Instructions for the task: Look below for the line holding "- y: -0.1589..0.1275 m" and the line holding "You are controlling". Transcribe exactly those lines and all lines between them, nothing more.

Dataset extract:
:::::

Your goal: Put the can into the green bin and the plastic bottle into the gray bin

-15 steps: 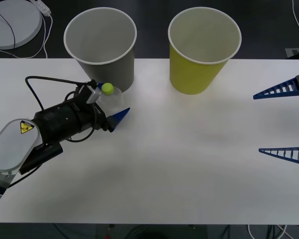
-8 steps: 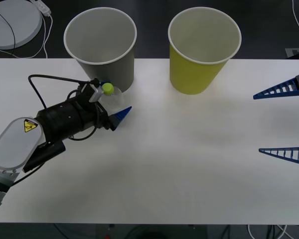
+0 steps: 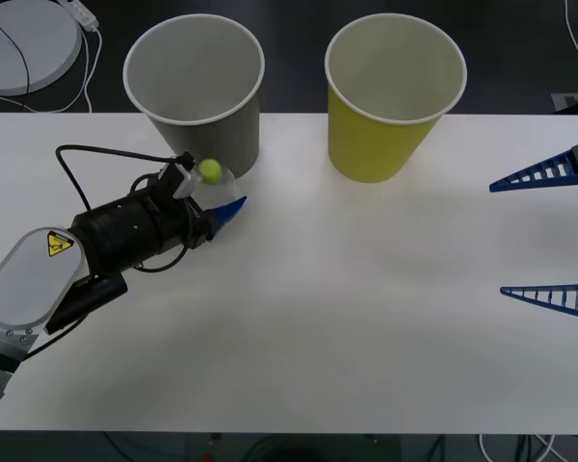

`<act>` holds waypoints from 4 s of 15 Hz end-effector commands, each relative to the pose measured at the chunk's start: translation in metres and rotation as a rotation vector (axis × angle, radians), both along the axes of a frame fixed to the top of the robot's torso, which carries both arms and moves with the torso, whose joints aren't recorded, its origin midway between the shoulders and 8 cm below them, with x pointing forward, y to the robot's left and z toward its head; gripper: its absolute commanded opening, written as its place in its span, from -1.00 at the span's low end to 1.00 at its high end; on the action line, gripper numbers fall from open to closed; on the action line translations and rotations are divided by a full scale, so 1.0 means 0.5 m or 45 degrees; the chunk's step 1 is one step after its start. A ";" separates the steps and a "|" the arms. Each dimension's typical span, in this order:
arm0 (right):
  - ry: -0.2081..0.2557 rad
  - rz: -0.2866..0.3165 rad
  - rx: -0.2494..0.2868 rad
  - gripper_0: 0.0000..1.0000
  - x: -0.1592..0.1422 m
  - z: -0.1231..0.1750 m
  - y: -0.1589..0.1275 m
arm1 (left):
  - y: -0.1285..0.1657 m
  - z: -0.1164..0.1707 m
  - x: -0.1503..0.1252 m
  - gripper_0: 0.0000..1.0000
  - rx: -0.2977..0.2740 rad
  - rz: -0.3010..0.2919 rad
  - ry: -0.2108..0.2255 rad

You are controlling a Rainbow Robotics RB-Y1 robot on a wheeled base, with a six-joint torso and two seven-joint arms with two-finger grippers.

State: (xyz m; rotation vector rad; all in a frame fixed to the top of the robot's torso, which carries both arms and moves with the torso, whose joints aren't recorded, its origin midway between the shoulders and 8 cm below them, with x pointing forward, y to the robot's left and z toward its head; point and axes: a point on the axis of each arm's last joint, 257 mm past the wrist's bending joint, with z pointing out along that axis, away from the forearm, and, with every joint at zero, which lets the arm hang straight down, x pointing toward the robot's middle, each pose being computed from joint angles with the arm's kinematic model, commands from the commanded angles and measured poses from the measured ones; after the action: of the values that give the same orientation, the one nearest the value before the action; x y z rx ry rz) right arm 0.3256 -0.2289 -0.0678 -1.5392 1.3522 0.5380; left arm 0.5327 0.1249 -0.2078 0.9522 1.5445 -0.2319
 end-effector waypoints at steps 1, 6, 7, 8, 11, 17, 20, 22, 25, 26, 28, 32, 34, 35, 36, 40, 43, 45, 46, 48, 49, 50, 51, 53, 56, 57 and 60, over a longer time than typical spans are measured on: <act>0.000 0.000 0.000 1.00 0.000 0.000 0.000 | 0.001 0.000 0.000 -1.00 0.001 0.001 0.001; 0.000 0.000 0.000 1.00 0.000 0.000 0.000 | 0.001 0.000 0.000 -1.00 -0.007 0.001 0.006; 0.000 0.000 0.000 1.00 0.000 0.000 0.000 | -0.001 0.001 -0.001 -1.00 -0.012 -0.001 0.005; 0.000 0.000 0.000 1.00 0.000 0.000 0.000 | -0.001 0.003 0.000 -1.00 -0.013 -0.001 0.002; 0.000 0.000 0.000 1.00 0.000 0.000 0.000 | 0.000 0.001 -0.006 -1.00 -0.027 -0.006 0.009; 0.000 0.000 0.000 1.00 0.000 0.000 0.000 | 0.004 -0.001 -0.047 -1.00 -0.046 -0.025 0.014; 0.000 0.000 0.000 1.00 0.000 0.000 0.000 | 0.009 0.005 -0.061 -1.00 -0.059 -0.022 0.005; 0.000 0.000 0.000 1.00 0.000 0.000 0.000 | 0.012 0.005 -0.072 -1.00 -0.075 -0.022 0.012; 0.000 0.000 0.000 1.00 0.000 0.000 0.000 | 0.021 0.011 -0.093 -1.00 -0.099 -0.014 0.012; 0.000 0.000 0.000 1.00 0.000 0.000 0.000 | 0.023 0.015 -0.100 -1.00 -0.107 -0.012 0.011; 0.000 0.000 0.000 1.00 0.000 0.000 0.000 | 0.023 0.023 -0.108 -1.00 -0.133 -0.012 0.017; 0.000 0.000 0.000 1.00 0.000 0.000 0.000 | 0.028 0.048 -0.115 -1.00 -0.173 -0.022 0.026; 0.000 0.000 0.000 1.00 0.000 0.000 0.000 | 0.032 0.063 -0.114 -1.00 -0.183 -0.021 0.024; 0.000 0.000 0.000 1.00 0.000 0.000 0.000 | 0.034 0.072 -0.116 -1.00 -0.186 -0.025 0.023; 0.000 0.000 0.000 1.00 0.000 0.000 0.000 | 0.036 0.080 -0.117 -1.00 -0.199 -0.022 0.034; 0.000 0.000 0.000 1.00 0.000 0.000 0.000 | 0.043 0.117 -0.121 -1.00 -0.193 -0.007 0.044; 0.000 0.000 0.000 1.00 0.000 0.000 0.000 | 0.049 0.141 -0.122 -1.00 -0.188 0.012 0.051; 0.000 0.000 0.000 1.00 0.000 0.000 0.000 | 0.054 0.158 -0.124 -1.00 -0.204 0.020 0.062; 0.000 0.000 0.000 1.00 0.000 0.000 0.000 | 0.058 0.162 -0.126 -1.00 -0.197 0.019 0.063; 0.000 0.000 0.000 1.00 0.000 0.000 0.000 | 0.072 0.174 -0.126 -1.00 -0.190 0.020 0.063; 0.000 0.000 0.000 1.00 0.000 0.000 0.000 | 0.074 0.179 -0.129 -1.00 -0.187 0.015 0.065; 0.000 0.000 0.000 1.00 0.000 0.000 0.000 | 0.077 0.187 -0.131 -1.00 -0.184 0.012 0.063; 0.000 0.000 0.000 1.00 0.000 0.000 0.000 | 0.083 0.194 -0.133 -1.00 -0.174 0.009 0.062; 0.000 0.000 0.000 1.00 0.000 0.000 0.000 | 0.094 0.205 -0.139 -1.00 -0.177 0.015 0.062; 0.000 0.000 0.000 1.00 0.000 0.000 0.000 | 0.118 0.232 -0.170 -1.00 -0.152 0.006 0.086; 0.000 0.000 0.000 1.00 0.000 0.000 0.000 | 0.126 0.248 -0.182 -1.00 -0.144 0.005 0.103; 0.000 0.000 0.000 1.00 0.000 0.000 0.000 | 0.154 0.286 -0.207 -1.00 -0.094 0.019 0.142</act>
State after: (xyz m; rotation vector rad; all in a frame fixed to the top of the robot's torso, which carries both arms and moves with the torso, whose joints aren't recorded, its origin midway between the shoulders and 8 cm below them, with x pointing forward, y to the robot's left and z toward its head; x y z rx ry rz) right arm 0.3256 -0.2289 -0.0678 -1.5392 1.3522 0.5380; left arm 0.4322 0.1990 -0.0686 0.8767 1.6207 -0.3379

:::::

Reply to the exercise:
  - y: -0.1589..0.1275 m
arm1 (left):
  - y: -0.1285..0.1657 m
  - z: -0.1164..0.1707 m
  - x: -0.1503..0.1252 m
  - gripper_0: 0.0000..1.0000
  - rx: -0.2977..0.2740 rad
  - rz: -0.3010..0.2919 rad
  - ry: -0.2108..0.2255 rad

You are controlling a Rainbow Robotics RB-Y1 robot on a wheeled base, with a six-joint torso and two seven-joint arms with two-finger grippers.

Fully answered, the exercise is complete.